▼

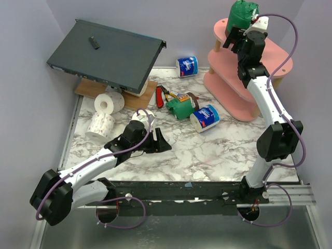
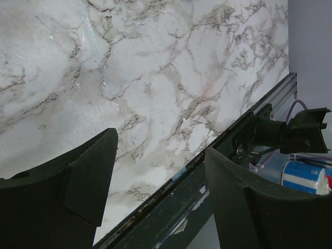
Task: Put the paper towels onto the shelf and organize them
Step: Place the paper towel on the shelf, then adjust the paper towel at the center of the board.
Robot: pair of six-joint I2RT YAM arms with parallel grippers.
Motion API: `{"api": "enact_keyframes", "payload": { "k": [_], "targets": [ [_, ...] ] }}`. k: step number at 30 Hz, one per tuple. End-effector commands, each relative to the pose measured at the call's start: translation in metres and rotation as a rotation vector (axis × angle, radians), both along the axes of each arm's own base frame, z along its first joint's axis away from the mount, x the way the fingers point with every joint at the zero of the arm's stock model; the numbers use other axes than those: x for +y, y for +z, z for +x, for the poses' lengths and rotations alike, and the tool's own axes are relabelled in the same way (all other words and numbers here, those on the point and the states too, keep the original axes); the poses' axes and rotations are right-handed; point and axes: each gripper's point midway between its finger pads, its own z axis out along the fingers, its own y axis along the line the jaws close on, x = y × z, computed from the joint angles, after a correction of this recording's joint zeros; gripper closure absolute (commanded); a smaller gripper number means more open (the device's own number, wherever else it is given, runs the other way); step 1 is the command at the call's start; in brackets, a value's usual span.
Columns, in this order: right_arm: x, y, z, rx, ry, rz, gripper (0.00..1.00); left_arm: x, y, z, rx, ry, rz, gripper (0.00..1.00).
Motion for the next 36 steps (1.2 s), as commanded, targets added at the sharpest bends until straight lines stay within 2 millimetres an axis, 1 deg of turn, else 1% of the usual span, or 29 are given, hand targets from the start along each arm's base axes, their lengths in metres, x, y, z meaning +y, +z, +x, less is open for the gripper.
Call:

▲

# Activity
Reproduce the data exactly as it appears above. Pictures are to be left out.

# Reply to the exercise
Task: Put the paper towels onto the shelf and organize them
Step: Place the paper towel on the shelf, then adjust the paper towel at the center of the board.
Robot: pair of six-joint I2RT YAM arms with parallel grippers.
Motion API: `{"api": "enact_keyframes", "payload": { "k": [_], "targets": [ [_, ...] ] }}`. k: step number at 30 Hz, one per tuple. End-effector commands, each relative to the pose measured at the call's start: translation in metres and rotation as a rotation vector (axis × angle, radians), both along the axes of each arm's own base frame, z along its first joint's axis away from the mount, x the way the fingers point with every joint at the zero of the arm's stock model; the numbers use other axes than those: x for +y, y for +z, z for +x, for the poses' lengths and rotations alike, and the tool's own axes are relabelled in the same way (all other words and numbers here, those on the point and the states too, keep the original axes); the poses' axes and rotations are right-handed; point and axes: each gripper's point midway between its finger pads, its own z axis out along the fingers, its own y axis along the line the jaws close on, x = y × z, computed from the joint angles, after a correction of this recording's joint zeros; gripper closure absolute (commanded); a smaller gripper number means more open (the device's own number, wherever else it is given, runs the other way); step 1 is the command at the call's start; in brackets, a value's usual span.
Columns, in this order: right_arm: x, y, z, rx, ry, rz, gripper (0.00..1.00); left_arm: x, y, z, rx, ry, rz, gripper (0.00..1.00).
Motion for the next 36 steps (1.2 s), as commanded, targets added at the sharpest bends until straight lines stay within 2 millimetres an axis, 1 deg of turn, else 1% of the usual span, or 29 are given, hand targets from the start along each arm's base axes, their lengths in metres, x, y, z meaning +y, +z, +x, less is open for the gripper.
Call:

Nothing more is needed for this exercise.